> **Problem to work on**
Write out all of the entries exactly as given.

> **Exercise materials**
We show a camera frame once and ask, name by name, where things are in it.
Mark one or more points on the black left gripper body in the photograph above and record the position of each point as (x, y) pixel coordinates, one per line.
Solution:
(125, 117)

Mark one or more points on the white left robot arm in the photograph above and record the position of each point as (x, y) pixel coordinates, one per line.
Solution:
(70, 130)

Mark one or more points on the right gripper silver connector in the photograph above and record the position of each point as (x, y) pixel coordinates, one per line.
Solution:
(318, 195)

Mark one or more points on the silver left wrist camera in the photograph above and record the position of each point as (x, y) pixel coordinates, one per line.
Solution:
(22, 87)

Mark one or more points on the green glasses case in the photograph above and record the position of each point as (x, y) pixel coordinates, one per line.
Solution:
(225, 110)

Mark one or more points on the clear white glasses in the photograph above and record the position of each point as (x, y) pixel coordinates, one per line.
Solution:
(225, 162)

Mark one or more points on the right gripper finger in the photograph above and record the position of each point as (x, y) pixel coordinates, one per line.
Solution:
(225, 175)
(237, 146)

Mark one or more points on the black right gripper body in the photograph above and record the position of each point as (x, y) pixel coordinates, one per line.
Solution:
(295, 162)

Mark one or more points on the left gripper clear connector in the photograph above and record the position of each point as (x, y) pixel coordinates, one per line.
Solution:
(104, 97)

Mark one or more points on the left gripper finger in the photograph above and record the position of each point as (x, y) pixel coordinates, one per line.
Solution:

> **Response for this exercise**
We show a camera frame once and ask, name by name, where things are in it.
Mark one or more points on the black left gripper body in the photograph above and record the position of each point as (x, y) pixel coordinates, one per line.
Solution:
(125, 117)

Mark one or more points on the white left robot arm in the photograph above and record the position of each point as (x, y) pixel coordinates, one per line.
Solution:
(70, 130)

Mark one or more points on the right gripper silver connector in the photograph above and record the position of each point as (x, y) pixel coordinates, one per line.
Solution:
(318, 195)

Mark one or more points on the silver left wrist camera in the photograph above and record the position of each point as (x, y) pixel coordinates, one per line.
Solution:
(22, 87)

Mark one or more points on the green glasses case in the photograph above and record the position of each point as (x, y) pixel coordinates, one per line.
Solution:
(225, 110)

Mark one or more points on the clear white glasses in the photograph above and record the position of each point as (x, y) pixel coordinates, one per line.
Solution:
(225, 162)

Mark one or more points on the right gripper finger in the photograph above and record the position of each point as (x, y) pixel coordinates, one per line.
Solution:
(225, 175)
(237, 146)

Mark one or more points on the black right gripper body in the photograph above and record the position of each point as (x, y) pixel coordinates, one per line.
Solution:
(295, 162)

Mark one or more points on the left gripper clear connector in the photograph above and record the position of each point as (x, y) pixel coordinates, one per line.
Solution:
(104, 97)

Mark one or more points on the left gripper finger in the photograph above and record the position of each point as (x, y) pixel coordinates, one per line.
Solution:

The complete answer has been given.